Marie Curie and Pierre Curie’s daughter, Irène Joliot-Curie, herself a brilliant scientist, won the 1935 Nobel Prize in Chemistry, along with her husband, Joliot-Curie, for discovering artificial radioactivity. She was also one of the first three female French government members. She tragically died of leukemia caused by exposure to radiation.

French mathematician Sophie Germain had used the pseudonym M. Le Blanc to get hold of notes from the École Polytechnique, as being a woman, she was not allowed to attend the institute. She later contributed to the number theory and also pioneered the elasticity theory. She died of breast cancer.



French nuclear-physicist Hélène Langevin-Joliot comes from the distinguished Curie family, which includes five Nobel Laureates, including her maternal-grandparents Marie and Pierre Curie, her parents Irène and Frédéric Joliot-Curie, and her maternal uncle-in-law Henry Labouisse. Hélène serves as a director of research at CNRS and as professor of nuclear physics at the Institute of Nuclear Physics at the University of Paris.


Françoise Barré-Sinoussi is a French virologist best known for her work that identified the human immunodeficiency virus as the cause of AIDS. Barré-Sinoussi's groundbreaking work earned her the Nobel Prize in Physiology or Medicine in 2008. An important virologist, Françoise Barré-Sinoussi has also received many other awards, including the Sovac Prize and the Körber European Science Prize.

At 13, Marie-Anne Paulze Lavoisier had married lawyer and chemist Antoine Lavoisier. Her mastery of English helped her assist her husband communicate with his collaborators. She also illustrated her husband’s books and eventually negotiated with Joseph Priestley, on his behalf, over the naming of oxygen, which Priestley had discovered.

Brigitte Boisselier leads Clonaid, a company focused on human cloning research. She is also a leader of the quasi-religious Raëlism movement, which believes humans were created by aliens. Although she once announced that Clonaid had successfully cloned a human child, the legal questions surrounding it later silenced her.

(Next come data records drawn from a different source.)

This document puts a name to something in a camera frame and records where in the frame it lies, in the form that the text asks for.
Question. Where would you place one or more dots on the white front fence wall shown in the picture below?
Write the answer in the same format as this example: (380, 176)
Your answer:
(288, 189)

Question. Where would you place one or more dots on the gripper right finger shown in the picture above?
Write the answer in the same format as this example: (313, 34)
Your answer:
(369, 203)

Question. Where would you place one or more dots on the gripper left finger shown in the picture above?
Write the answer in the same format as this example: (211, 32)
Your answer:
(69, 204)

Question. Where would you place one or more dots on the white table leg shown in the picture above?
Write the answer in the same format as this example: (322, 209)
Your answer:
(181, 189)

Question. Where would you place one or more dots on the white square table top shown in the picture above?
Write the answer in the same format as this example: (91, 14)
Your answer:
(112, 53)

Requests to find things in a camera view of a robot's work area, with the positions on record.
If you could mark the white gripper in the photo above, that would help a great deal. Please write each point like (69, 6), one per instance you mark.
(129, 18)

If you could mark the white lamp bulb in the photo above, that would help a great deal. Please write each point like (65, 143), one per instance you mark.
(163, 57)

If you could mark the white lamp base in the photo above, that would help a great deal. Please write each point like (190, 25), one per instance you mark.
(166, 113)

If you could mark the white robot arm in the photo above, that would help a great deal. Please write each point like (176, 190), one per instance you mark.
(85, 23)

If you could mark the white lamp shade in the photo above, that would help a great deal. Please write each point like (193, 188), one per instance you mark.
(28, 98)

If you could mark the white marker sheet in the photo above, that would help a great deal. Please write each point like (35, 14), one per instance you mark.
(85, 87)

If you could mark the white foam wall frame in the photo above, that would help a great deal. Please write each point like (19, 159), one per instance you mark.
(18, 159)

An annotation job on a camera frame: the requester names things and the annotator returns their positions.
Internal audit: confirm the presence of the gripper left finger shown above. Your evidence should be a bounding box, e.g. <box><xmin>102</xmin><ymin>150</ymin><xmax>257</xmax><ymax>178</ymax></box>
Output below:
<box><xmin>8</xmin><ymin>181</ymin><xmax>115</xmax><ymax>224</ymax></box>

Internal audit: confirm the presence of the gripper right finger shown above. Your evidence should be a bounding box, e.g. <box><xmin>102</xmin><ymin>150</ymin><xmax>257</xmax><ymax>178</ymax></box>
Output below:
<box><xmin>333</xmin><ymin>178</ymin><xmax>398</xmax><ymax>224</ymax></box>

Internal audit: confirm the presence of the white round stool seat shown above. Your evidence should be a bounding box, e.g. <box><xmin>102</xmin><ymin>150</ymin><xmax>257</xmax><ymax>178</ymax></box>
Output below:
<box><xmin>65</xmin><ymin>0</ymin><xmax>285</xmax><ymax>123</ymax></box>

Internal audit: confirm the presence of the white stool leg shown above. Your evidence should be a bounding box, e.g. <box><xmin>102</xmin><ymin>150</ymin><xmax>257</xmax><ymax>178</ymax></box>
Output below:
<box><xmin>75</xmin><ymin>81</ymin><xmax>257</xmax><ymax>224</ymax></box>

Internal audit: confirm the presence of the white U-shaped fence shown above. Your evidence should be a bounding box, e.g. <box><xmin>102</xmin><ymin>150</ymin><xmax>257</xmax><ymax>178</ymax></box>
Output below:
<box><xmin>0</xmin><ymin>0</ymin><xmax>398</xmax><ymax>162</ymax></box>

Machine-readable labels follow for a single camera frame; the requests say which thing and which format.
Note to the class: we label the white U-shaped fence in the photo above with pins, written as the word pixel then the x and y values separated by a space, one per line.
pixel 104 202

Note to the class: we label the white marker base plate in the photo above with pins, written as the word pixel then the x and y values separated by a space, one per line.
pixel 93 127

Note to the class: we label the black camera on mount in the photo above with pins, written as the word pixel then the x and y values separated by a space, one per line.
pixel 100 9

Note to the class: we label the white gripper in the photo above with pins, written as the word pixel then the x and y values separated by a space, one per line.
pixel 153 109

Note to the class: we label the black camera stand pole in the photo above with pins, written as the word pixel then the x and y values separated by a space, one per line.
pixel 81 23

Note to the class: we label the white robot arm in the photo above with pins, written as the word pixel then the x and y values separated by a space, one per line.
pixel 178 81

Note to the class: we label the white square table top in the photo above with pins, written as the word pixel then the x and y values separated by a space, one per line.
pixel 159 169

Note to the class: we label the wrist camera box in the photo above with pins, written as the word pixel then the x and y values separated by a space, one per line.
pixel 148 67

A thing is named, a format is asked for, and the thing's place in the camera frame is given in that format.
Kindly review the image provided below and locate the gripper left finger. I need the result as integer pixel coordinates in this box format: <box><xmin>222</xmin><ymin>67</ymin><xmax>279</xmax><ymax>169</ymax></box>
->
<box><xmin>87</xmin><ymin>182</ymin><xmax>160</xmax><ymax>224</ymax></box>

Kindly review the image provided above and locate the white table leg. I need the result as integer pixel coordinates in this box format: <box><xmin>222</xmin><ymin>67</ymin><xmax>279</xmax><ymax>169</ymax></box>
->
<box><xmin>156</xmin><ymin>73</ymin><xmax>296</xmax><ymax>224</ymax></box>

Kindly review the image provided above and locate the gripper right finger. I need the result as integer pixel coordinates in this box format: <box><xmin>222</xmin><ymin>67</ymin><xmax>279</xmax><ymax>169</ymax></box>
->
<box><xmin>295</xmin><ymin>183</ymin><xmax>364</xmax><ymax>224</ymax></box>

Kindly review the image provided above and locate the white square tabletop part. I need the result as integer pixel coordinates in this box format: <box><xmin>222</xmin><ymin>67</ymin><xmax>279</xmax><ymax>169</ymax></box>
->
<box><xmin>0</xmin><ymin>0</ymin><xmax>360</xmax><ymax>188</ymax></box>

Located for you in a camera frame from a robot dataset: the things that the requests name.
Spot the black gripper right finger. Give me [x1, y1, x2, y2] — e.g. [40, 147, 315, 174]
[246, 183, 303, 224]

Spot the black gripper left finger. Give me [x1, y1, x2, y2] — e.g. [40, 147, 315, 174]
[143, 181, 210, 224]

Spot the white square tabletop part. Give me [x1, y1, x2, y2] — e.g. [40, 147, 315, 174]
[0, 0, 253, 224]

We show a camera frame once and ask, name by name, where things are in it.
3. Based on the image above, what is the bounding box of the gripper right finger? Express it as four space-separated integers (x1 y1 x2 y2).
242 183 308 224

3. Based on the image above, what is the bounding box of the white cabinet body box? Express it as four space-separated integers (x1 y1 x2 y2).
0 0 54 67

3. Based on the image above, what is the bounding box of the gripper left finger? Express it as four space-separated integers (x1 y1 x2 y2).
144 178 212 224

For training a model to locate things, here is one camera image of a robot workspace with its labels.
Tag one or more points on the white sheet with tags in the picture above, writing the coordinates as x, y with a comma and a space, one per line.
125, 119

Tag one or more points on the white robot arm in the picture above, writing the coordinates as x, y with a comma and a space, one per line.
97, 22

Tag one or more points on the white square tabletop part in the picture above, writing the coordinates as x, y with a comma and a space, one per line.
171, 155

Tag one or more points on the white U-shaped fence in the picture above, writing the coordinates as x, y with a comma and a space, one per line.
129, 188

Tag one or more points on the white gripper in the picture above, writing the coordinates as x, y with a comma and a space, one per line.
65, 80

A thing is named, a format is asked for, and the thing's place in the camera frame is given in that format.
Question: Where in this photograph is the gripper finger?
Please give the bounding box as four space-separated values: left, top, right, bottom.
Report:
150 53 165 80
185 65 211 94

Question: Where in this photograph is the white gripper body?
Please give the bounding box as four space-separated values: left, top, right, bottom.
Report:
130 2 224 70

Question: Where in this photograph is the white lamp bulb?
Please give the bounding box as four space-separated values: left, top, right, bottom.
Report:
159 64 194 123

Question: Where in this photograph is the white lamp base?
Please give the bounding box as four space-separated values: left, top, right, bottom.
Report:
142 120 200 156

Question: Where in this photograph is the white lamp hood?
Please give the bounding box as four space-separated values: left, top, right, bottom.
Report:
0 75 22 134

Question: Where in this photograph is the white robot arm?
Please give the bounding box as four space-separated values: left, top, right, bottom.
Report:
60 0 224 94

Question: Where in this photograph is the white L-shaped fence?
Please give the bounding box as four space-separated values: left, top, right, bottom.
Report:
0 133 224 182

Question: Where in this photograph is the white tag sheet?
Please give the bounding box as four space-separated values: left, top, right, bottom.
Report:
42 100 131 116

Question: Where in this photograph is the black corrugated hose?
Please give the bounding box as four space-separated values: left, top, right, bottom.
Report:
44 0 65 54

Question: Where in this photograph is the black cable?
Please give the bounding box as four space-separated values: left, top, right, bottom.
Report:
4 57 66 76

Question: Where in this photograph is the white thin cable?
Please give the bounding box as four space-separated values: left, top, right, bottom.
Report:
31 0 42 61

Jeanne Villepreux-Power was a French marine biologist. She is credited with creating aquaria in 1832 in order to experiment with aquatic organisms. Nicknamed the Mother of Aquariophily, Villepreux-Power also invented the systematic application of the aquarium in order to study marine life. Jeanne Villepreux-Power was also a well-known author, conservationist, and dressmaker.